Crappie can be caught all winter. Join the author on Tennessee’s Lake Chickamauga to prove the point!

On The Fly Freshwater

March 2023

Article and photos by Craig Riendeau

Most fly fishers don’t think of warm water fly fishing during the middle of the winter. Though the weather may be cold, the fishing can still be hot.

Case in point, take the winter crappie fishing at Lake Chickamauga near Chattanooga, Tennessee. The lake is nearly 60 miles long on the Tennessee River, stretching northward from Chattanooga to the Watts Bar Dam creating 36,000 acres of fishing habitat.

Although primarily known as a lunker bass lake, the “Chick” has a large population of crappie and they’re willing to bite all winter long. Best part is that they are not hard to find and fairly easy to catch, even for a fly fisherman.

The author with a double-handful of Chickamauga winter crappie.

Although you will need a boat to fish Chickamauga, you will not need a large boat or high horse power to do it. Much of the fishing is done in the creek coves off the main lake. There you are sheltered from most of the wind and you do not need to make long boat rides to get to your fishing spots. Often times you only need to put down your trolling motor and start fishing.

Pick any creek arm that has a marina in it. That means that there will be deep enough water to harbor large boats, even after winter drawdown. Creeks like Dallas Bay, Soddy Creek, Sale Creek or Richland Creek to name a few. Remember, I said marina, not boat launch!

Finding the fish in these creeks is pretty straightforward. Buy a depth map of the lake or use your depth finder to locate the areas of the deepest water in the creek arm. Then choose the bank in that area with the steepest drop on it and look for blown-down trees along this shoreline. Or simply go where all the other boats seem to be.

Steep banks with blown-down trees are a key to finding winter crappie.

The crappie will either be in the tree branches or suspended somewhere nearby. Your boat should be positioned in about 15 or so feet of water while you make casts towards the submerged tree limbs that will be some 30 feet away.
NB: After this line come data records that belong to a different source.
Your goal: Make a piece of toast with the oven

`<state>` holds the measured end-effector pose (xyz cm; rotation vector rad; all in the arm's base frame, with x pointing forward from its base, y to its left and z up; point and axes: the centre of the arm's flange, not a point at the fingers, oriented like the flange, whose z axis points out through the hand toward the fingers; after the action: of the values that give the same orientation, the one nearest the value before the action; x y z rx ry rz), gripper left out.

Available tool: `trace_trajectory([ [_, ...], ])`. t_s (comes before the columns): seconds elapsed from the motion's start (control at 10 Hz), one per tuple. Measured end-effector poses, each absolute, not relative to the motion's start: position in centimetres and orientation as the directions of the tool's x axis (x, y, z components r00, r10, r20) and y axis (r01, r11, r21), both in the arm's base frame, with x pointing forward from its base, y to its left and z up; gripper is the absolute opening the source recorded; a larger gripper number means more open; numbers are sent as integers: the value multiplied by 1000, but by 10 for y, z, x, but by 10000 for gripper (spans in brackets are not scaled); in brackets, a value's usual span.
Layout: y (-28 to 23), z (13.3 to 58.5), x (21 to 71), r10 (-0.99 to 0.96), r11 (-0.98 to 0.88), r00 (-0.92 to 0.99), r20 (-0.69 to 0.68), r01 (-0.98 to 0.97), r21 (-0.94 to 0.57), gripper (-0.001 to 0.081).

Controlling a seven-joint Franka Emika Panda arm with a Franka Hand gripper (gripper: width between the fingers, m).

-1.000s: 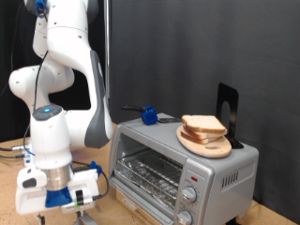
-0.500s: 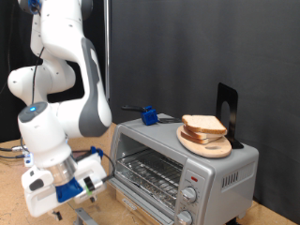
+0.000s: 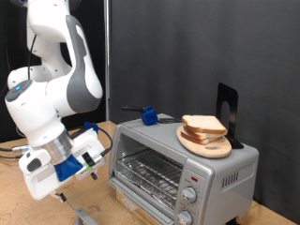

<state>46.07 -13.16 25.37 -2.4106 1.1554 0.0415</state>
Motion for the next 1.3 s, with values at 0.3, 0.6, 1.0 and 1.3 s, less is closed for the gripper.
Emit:
trace_trajectory([
  [0.3,-120,293,460,-604,-479,741,-295,-633,-609,808],
  [0.6,-118,342,459,-581,-435,775,-247,-553,-710,808],
  [1.0,-108,380,456,-601,-420,772,-205,-524,-741,808],
  [1.3,-81,403,459,-469,-377,849,-242,-440,-815,808],
])
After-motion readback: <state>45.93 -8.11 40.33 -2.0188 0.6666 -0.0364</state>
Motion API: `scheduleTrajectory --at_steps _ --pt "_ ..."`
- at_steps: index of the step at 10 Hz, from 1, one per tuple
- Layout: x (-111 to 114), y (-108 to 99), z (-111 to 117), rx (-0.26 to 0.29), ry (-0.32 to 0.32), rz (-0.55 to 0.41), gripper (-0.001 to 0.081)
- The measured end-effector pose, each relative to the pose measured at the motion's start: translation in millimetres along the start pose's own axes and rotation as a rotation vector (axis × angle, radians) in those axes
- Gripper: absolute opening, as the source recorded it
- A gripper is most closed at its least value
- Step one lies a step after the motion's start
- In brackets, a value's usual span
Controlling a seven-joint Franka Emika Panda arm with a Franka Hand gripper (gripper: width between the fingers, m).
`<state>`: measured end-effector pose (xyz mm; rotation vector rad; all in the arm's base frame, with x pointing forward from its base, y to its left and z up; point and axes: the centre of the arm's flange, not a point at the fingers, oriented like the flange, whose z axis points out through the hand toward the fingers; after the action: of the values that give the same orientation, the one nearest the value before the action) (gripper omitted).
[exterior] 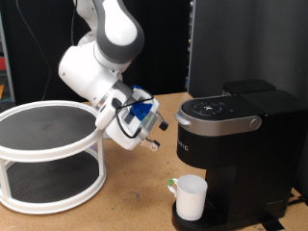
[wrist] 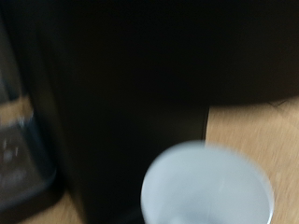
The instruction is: Make a cup of coffee with the keurig machine
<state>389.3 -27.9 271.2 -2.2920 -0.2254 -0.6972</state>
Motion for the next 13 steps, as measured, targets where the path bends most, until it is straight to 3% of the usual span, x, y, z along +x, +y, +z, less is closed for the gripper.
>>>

Words of wisdom on crappie fishing: on cold mornings the fish tend to hold deeper in the water and rise in the water column as the day warms. Start the day plying the 8- to 10-foot depths and fish shallower as the day warms. That said, there are always exceptions as high fishing pressure will either move the crappie deep or have them suspend further away from the cover.

With cold water temperatures of  the high 40s to low 50s, you will need to fish slow. In fly fishing that means only one thing, float and fly. A small minnow-like fly fished under an indicator will catch fish all day. I had my best success with a No. 8 M&M Fly that is barely an inch long, fished under a 1/2-inch diameter foam ball indicator. This fly is weighted to fish hook point up, like a jig. I used a No. 4 micro shot 4 inches up the tippet to help it sink faster. My leader was 6 feet of 20-pound braided line, with a 6-foot 2X tippet. The un-tapered leader offered little resistance, allowing me to get the small fly 12 feet down if  needed, without adding too much weight. When fishing shallower, the braid would float allowing you to mend it if needed. A 2X was the preferred tippet because, when I hung up (which was often), it allowed me to straighten the hook and come free. There were times that the crappie got picky and I had to go down to 3X and I lost a number of flies, but that’s the price of success.

Flies tied to ride with the hook point up work best for this action.

These fish will be here all winter. In a couple months they will still be in the same creeks and tree branches, only shallower further up the creek as they set up to spawn. There’s always warm water fly fishing to be had even in the coldest weather, you just have to know where to look.